REQUIREMENT: Copy out the full data exactly as given; pictures should not be included.

COLLECTED DATA:
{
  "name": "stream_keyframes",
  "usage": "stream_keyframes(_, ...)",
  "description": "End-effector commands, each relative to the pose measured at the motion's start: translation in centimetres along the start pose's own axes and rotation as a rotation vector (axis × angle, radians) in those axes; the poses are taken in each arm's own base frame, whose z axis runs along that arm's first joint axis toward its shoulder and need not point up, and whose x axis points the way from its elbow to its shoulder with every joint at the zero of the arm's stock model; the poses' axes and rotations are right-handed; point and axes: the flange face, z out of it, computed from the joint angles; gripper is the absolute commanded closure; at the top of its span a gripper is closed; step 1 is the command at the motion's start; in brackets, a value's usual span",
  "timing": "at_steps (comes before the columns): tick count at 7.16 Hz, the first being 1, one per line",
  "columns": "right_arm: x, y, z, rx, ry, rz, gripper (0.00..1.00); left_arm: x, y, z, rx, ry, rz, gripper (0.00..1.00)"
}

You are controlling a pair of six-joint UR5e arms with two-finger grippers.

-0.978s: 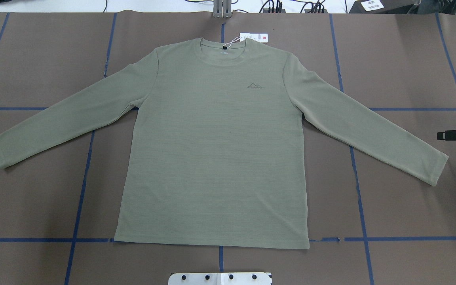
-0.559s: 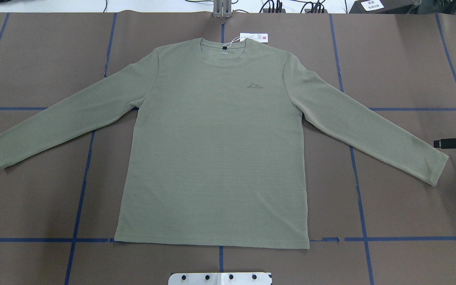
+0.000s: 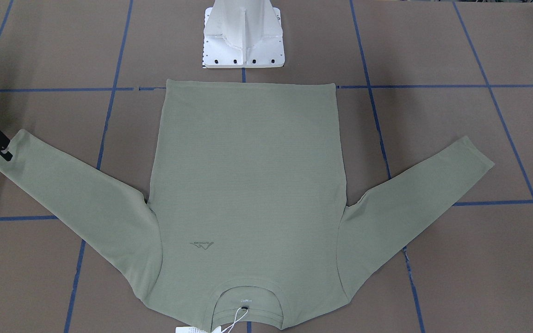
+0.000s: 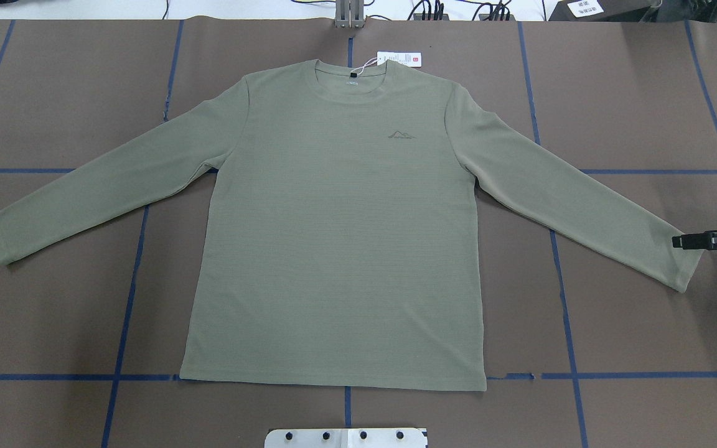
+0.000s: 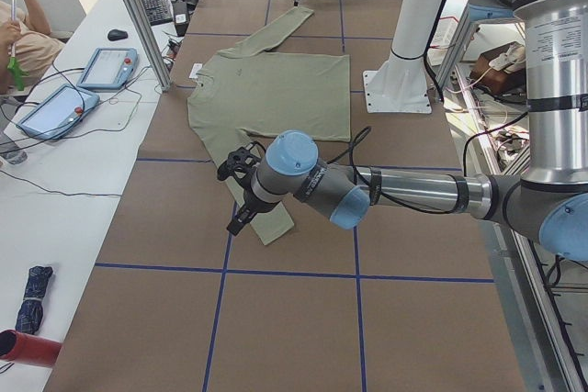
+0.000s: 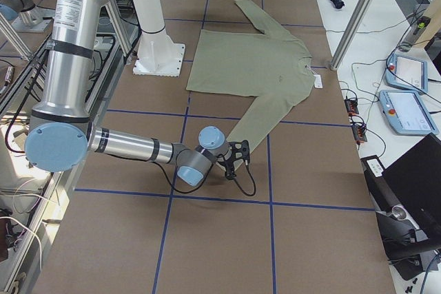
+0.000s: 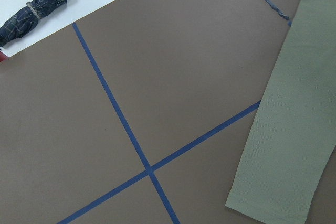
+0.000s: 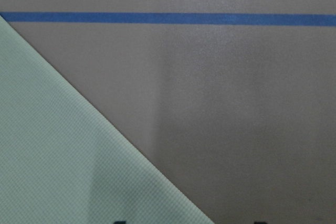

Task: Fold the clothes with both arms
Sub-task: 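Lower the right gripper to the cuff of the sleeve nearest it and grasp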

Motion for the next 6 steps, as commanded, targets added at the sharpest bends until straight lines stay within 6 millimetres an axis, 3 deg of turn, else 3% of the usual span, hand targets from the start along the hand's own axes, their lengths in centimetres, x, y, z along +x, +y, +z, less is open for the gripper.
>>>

TASK RESPONSE:
{
  "name": "stream_keyframes",
  "usage": "stream_keyframes(_, ...)",
  "description": "End-effector commands, each relative to the pose measured at the motion's start: translation in centimetres along the start pose's own axes and rotation as a rotation vector (axis × angle, radians) in those axes; the poses are taken in each arm's own base frame, whose z axis runs along that arm's first joint axis toward its shoulder and need not point up, and whose x axis points the way from its elbow to its shoulder with every joint at the zero of the arm's stock model; the poses' axes and rotations are right-handed; point and axes: the flange face, z out of it, computed from the joint angles; gripper is the absolute commanded closure; at the top of its span a gripper is closed; step 1 is the command at the motion's start; in brackets, a value's usual span",
  "timing": "at_steps (comes before the columns): tick count at 7.16 Hz, the first being 1, one per line",
  "columns": "right_arm: x, y, z, rx, ry, rz, gripper (0.00..1.00); left_arm: x, y, z, rx, ry, rz, gripper (0.00..1.00)"
}

You are controlling a pair of six-joint UR5e arms with two-finger grippers.

-0.978s: 
-0.559s: 
+0.000s: 
+0.000s: 
+0.000s: 
+0.000s: 
+0.000s: 
+0.000s: 

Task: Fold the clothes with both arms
Sub-task: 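Lower the right gripper to the cuff of the sleeve nearest it and grasp
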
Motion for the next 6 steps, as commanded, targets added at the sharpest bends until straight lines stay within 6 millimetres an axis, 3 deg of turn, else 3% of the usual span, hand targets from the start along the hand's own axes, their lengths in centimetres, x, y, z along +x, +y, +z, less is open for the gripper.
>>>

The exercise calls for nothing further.